DHBW W3M20018.1 Data Science & Big Data: App

This application is supposed to showcase the a big data setup for predictive maintenance.

Use Case

The use case for this project is to collect sensor data of hydraulic machines, analyze them, and provide warnings of potential machine failure based on simple thresholds. Since there is no hydraulic test rig available for this project, the data will be simulated using pseudo-random generators. The generated data and chosen thresholds are based on the data set for condition monitoring of hydraulic systems by ZeMA gGmbH (source).

Application

This application consists of multiple Big Data applications such as:

Apache Kafka
Apache Hadoop
Apache Spark
MariaDB
Memcached

besides two NodeJS applications to implement a Big Data processing setup according to the Kappa architecture.

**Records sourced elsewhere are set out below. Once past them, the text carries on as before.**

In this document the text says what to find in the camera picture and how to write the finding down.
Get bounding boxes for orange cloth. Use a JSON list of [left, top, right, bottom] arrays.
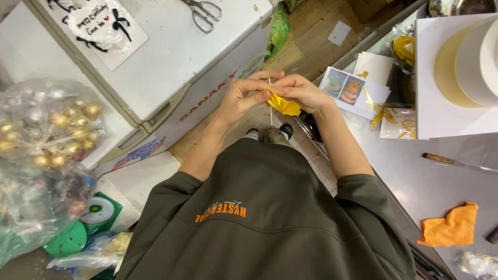
[[417, 201, 479, 248]]

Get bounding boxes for person's right hand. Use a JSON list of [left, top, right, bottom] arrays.
[[268, 73, 337, 116]]

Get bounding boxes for person's olive sweatshirt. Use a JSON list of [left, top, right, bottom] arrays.
[[115, 137, 417, 280]]

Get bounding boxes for printed cake photo sheet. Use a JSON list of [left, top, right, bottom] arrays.
[[319, 66, 391, 120]]

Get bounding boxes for wooden handled palette knife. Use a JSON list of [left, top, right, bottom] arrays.
[[423, 152, 498, 174]]

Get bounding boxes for white paper square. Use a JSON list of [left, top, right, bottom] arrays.
[[328, 20, 352, 47]]

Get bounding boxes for crumpled clear plastic bag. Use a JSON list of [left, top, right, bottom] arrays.
[[455, 251, 498, 279]]

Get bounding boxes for white square cake board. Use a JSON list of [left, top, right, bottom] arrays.
[[415, 12, 498, 140]]

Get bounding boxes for green kitchen scale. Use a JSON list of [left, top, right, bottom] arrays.
[[43, 191, 123, 258]]

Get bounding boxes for white decorated cake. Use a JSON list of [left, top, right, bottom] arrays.
[[67, 0, 135, 54]]

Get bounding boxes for thin wooden skewer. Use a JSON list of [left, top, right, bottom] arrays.
[[268, 77, 274, 126]]

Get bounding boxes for person's left hand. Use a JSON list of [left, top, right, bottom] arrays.
[[216, 70, 286, 125]]

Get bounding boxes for green plastic bag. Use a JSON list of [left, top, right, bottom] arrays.
[[265, 3, 291, 60]]

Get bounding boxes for packet of gold toppers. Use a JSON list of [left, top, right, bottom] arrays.
[[379, 108, 418, 140]]

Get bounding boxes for white chest freezer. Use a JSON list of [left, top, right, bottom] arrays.
[[0, 0, 274, 178]]

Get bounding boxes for clear bag of decorations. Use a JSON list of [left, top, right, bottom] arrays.
[[0, 161, 98, 269]]

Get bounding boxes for bag of gold balls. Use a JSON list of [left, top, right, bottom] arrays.
[[0, 78, 110, 170]]

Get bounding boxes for bag of yellow decorations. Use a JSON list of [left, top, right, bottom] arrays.
[[389, 24, 417, 74]]

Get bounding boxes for cream round cake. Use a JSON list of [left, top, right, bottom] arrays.
[[434, 15, 498, 109]]

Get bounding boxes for gold butterfly topper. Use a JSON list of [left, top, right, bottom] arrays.
[[363, 87, 398, 131]]

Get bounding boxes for clear plastic bag pile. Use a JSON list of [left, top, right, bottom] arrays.
[[46, 232, 133, 280]]

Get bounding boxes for white foam box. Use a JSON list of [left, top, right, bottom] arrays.
[[95, 151, 182, 233]]

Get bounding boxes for metal scissors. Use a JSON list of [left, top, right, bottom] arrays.
[[181, 0, 223, 34]]

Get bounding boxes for person's shoes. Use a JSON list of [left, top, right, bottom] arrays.
[[245, 123, 294, 142]]

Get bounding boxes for yellow paper fan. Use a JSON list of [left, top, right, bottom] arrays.
[[263, 87, 302, 116]]

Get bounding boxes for white paper cards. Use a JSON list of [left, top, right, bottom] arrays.
[[352, 51, 395, 87]]

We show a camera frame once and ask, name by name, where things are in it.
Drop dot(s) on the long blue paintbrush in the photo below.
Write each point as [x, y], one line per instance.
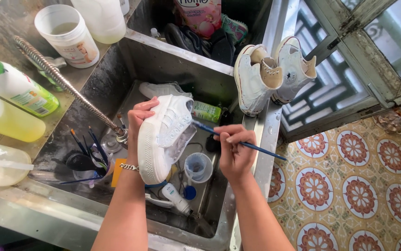
[80, 180]

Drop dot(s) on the weathered window frame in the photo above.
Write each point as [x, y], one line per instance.
[353, 48]

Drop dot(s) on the small black cap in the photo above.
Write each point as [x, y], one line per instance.
[213, 143]

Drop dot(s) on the pile of black sandals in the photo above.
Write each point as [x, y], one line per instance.
[200, 43]

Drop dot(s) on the brown tipped paintbrush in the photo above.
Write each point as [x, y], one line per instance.
[121, 121]

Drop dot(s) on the clear plastic container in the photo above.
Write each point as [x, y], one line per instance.
[2, 164]

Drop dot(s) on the small clear plastic cup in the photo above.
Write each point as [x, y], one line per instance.
[198, 169]

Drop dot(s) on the pink detergent pouch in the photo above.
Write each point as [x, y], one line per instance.
[198, 15]

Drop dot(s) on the black bristle brush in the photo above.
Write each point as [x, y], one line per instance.
[82, 162]

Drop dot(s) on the green capped detergent bottle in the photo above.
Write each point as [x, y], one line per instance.
[19, 89]

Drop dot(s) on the white squeeze tube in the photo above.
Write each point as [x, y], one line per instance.
[174, 197]

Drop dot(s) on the small green labelled bottle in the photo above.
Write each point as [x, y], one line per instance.
[206, 111]

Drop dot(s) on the dark blue paintbrush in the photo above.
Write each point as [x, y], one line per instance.
[98, 146]

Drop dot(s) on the white low-top sneaker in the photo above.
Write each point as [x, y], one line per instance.
[160, 90]
[158, 146]

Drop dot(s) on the white high-top sneaker star patch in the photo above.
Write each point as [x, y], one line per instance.
[292, 71]

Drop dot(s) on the person's left hand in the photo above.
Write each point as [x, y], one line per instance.
[133, 132]

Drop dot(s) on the white toothbrush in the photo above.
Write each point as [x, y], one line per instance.
[158, 201]

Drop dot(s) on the yellow liquid bottle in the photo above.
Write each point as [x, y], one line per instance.
[5, 118]

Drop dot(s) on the green pink shoe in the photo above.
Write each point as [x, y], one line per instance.
[235, 28]

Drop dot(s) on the blue round cap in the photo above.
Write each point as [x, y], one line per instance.
[189, 192]

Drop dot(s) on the clear brush holder cup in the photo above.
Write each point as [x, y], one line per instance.
[97, 174]

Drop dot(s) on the white labelled plastic jar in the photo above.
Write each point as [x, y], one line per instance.
[69, 38]

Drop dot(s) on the white high-top sneaker tan lining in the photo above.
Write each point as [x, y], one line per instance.
[254, 82]

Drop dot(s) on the orange sponge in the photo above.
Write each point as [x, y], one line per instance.
[118, 172]

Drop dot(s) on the person's right hand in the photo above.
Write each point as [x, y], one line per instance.
[240, 153]

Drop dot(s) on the small clear bottle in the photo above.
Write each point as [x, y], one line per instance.
[155, 33]

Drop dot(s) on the orange tipped paintbrush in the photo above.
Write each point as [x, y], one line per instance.
[78, 141]

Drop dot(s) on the translucent plastic jug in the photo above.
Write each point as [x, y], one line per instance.
[101, 19]

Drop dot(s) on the stainless steel sink unit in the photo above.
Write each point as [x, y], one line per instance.
[116, 80]

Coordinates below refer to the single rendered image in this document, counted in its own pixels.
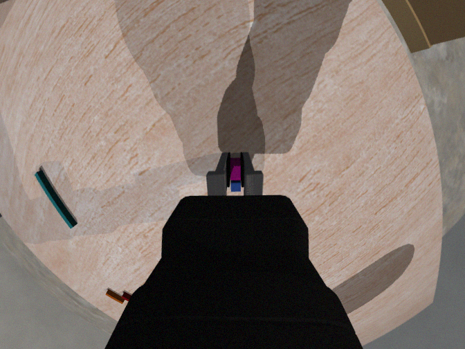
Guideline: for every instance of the dark red rod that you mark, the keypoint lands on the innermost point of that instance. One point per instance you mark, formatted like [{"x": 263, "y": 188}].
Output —
[{"x": 126, "y": 296}]

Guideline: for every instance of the small blue block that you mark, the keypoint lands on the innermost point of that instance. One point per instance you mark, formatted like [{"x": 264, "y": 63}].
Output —
[{"x": 235, "y": 185}]

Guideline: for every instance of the magenta rectangular block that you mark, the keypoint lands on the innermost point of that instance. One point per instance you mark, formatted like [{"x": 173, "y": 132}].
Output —
[{"x": 235, "y": 169}]

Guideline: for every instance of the orange rod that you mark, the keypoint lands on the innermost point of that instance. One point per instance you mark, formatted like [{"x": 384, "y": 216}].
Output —
[{"x": 114, "y": 296}]

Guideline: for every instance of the turquoise rod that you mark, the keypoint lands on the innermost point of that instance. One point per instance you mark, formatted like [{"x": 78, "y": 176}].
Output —
[{"x": 60, "y": 207}]

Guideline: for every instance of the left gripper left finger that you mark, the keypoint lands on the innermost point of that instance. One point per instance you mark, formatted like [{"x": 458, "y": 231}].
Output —
[{"x": 219, "y": 180}]

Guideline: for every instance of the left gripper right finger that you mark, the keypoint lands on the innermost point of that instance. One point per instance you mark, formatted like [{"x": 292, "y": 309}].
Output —
[{"x": 251, "y": 180}]

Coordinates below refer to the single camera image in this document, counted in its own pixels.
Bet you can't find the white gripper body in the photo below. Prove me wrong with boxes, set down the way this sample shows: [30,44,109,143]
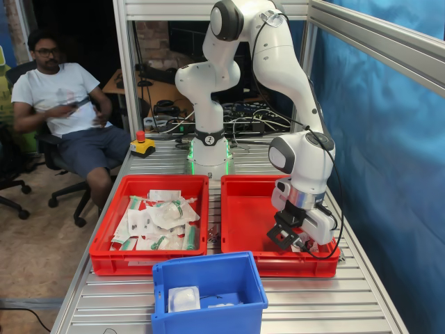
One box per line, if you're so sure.
[271,177,337,246]

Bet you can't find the white Fuhrmann bandage packet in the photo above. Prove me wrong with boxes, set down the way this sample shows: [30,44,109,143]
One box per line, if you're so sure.
[293,239,321,254]

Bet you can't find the red box with bandages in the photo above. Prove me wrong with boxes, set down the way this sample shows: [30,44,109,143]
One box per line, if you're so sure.
[220,174,341,278]

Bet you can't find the red box with medical supplies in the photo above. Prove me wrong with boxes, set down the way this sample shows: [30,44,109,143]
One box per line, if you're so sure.
[88,174,210,277]

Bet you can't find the blue curtain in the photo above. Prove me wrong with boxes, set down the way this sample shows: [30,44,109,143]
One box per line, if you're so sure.
[288,0,445,334]

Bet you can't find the clear wrapped bandage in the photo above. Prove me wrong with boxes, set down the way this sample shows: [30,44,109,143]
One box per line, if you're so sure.
[168,285,202,313]
[207,301,245,310]

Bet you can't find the green syringe in wrapper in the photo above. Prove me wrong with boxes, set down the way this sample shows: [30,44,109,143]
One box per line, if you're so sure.
[128,195,147,213]
[184,224,198,251]

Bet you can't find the blue open-front storage bin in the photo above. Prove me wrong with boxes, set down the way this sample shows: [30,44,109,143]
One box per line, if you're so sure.
[151,250,269,334]

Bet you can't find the clear dome mask pack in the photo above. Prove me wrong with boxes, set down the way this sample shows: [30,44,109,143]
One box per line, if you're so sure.
[136,233,185,251]
[145,198,202,230]

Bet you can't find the white red-printed packet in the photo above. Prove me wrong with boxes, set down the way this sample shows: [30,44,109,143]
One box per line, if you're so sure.
[148,189,182,201]

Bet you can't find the white blister pack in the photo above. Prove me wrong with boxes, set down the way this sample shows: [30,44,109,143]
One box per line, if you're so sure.
[127,208,156,234]

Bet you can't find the yellow emergency stop button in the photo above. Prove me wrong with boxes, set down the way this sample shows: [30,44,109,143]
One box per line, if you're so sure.
[129,131,156,159]

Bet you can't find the green white wrapper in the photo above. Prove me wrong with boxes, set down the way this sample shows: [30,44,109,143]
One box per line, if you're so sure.
[110,222,138,252]

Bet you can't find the wooden desk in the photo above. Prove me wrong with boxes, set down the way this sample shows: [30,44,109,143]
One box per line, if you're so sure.
[102,67,195,116]

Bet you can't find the dark monitor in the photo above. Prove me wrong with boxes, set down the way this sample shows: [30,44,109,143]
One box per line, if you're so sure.
[168,20,209,56]

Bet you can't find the black office chair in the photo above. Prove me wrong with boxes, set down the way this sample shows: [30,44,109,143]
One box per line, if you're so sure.
[6,61,122,229]
[0,121,32,221]

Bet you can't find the seated man in white shirt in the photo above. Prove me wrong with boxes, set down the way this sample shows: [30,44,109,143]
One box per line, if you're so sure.
[11,29,131,209]

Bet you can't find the grey floor strip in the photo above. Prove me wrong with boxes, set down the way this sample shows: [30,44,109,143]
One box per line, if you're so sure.
[0,296,66,311]

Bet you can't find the green poster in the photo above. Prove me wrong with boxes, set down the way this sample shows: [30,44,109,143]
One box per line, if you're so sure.
[0,45,39,156]

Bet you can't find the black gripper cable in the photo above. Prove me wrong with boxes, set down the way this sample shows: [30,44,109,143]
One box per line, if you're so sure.
[314,203,340,232]

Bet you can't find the black camera cable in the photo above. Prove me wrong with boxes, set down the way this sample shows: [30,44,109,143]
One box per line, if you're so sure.
[250,12,345,260]

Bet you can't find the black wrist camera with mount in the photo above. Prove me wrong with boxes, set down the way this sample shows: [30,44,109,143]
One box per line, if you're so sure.
[266,201,309,251]

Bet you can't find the small metal bracket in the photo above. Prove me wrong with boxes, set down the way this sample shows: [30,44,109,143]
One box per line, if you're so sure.
[207,224,222,244]

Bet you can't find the tangled cable bundle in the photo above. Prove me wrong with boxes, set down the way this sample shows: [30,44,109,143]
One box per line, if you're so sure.
[152,99,293,140]

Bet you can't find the aluminium profile frame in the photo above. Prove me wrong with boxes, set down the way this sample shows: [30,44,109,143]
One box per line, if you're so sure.
[113,0,445,154]

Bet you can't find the black floor cable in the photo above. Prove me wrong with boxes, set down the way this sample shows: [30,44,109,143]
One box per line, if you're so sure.
[0,305,53,333]

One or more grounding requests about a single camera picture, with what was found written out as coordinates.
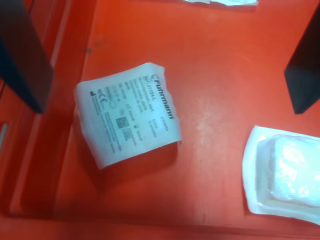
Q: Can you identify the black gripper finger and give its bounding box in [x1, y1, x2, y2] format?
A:
[283, 4, 320, 116]
[0, 0, 55, 115]

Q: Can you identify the red plastic crate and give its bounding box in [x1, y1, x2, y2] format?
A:
[0, 0, 320, 240]

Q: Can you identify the printed gauze packet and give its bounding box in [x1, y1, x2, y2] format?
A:
[74, 61, 183, 171]

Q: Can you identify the white bandage blister pack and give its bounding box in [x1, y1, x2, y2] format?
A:
[210, 0, 260, 7]
[241, 124, 320, 224]
[178, 0, 211, 5]

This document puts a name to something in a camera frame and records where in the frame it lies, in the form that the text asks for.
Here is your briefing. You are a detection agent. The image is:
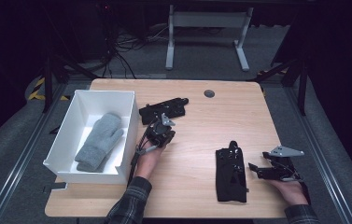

The simulator-app generates temperature sensor readings and publishes them to a Kafka cluster.
These messages are processed by a Spark job that groups the incoming readings in 30s time windows and checks if the maximum reading of the window exceeds the threshold of 66 °C.
If so, it produces a message containing the time window and maximum temperature reading to a dedicated topic.
These messages are consumed by the web-app, which persists them in a MariaDB and serves them via a simple RESTful API.
The web-app also caches data base results in Memcached instances to improve the latency of API calls.

Setup

Prerequisites

A Kubernetes installation like Minikube.

If you are using Minikube, make sure that the ingress addon is enabled.

The Strimzi.io Kafka operator.

helm repo add strimzi http://strimzi.io/charts/
helm install strimzi-kafka-operator strimzi/strimzi-kafka-operator
kubectl apply -f kafka-cluster-def.yaml

A Hadoop cluster with YARN.

helm repo add stable https://charts.helm.sh/stable
helm install --namespace=default --set hdfs.dataNode.replicas=1 --set yarn.nodeManager.replicas=1 --set hdfs.webhdfs.enabled=true my-hadoop-cluster stable/hadoop

Deploy

You can deploy the application to your local Kubernetes cluster using Skaffold.

skaffold dev

Use

After all the components have started, you should see log messages from the supervizor-simulator indicating that it is regularly publishing messages. A little later the Spark job should start running and produce Kafka messages. Please note, it can take a couple of minutes until the simulator has acutally produced a temperature reading above the threshold and the spark job has processed the information. The supervizor-web application will log when it consumes a Kafka message, as well as when it accesses the data base and caches.

The web-app's API is available via the Kubernetes cluster's load balancer. If you are using Minikube, you can find your loadbalancer's IP via minikube service list.

The /warnings endpoint will return all warnings that the app has recorded so far. To access a specific warning, you can call the /warnings/{id} endpoint. The results are cached for five seconds. If you issue the same request multiple times, you will see that the application has read the value from the cache in the supervizor-web logs.